■ **Input records**:
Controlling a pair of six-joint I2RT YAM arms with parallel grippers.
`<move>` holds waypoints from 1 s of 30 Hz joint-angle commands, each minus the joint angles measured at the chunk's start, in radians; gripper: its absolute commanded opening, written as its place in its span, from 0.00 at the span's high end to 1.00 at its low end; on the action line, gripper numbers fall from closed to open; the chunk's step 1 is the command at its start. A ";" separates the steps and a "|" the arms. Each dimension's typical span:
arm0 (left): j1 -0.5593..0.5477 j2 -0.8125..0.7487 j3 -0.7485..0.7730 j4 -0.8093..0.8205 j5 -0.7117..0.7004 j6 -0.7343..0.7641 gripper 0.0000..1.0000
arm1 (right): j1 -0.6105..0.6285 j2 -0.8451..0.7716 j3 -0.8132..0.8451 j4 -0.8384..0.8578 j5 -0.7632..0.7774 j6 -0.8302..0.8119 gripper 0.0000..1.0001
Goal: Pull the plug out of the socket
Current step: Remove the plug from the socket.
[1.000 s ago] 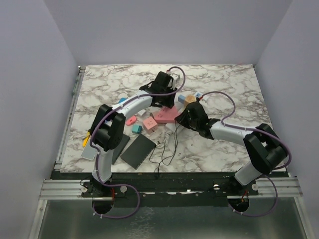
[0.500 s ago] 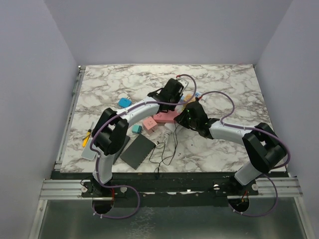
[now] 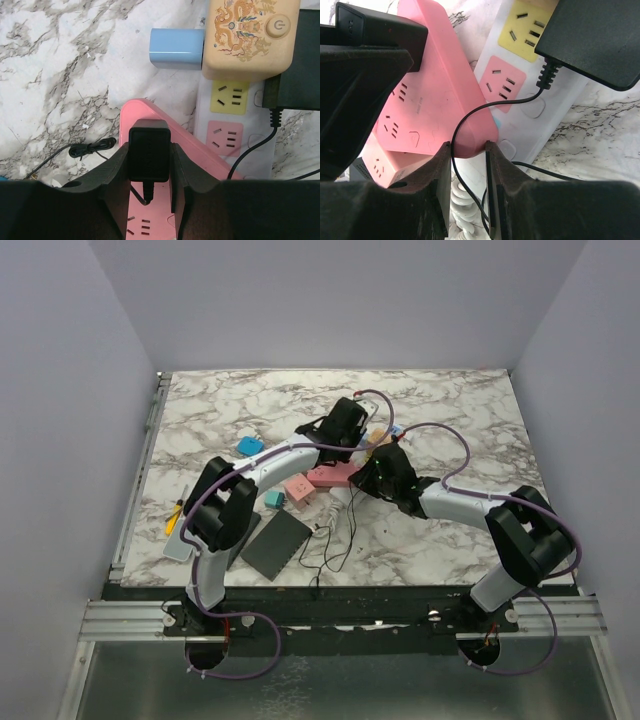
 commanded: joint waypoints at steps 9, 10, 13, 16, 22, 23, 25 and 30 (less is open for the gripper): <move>0.069 0.029 0.057 -0.062 0.346 -0.164 1.00 | 0.039 0.195 -0.103 -0.429 -0.070 -0.088 0.71; 0.072 0.031 0.057 -0.064 0.349 -0.167 1.00 | 0.040 0.196 -0.103 -0.429 -0.071 -0.088 0.71; 0.077 0.037 0.058 -0.065 0.357 -0.176 1.00 | 0.040 0.197 -0.101 -0.430 -0.071 -0.089 0.71; 0.078 0.041 0.059 -0.066 0.355 -0.178 1.00 | 0.040 0.200 -0.099 -0.430 -0.072 -0.090 0.71; 0.058 0.020 0.046 -0.065 0.265 -0.131 1.00 | 0.039 0.203 -0.098 -0.428 -0.073 -0.092 0.71; 0.047 0.016 0.041 -0.065 0.237 -0.116 1.00 | 0.040 0.205 -0.097 -0.428 -0.074 -0.093 0.71; 0.028 0.009 0.034 -0.065 0.192 -0.090 1.00 | 0.040 0.208 -0.095 -0.428 -0.074 -0.094 0.71; -0.019 0.001 0.023 -0.065 0.085 -0.043 1.00 | 0.039 0.212 -0.093 -0.428 -0.077 -0.095 0.71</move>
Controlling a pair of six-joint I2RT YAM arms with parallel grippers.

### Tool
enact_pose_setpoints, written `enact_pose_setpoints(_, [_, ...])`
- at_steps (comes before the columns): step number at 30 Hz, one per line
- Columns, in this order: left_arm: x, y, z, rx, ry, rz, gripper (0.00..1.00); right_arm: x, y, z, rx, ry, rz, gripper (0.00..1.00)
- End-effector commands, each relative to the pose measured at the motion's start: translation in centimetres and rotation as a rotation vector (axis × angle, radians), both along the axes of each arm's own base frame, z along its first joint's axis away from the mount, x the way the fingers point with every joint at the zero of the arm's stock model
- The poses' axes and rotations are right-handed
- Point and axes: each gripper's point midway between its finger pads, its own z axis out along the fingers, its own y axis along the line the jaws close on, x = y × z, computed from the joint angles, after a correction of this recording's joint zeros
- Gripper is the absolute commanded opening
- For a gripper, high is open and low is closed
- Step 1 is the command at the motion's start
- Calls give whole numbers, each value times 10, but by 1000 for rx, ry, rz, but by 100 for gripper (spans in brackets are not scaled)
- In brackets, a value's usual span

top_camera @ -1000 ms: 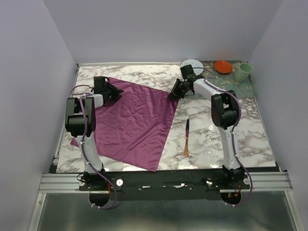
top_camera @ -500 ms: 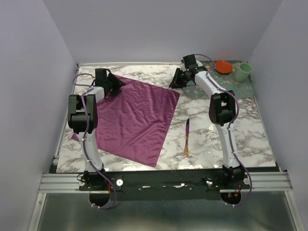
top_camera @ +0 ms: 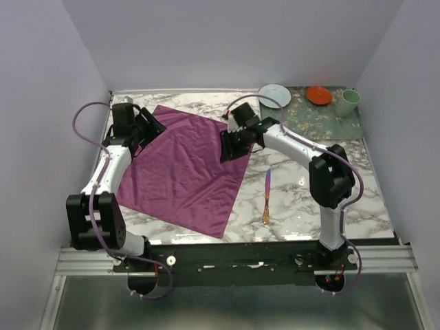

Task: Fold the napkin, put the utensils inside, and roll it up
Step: Flatten the napkin out

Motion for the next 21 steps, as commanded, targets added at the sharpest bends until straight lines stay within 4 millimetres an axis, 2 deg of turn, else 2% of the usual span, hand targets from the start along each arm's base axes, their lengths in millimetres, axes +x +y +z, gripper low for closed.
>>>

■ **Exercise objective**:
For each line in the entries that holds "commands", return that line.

■ **Solution below**:
`<move>` holds waypoints from 1 s of 30 Hz joint-angle commands, each minus the joint angles measured at the chunk's start, in radians; gripper: its absolute commanded opening, written as its place in its span, from 0.00 at the span's high end to 1.00 at its low end; on the action line, gripper numbers fall from closed to open; the chunk's step 1 is the command at its start. A ";" separates the steps and a "|" the arms. Each dimension's typical span:
- End-effector commands, each relative to the pose measured at the motion's start: translation in centimetres and rotation as a rotation vector (axis × angle, radians), both along the axes of each arm's own base frame, z along its first joint's axis away from the mount, x the way the fingers point with every joint at the zero of the arm's stock model

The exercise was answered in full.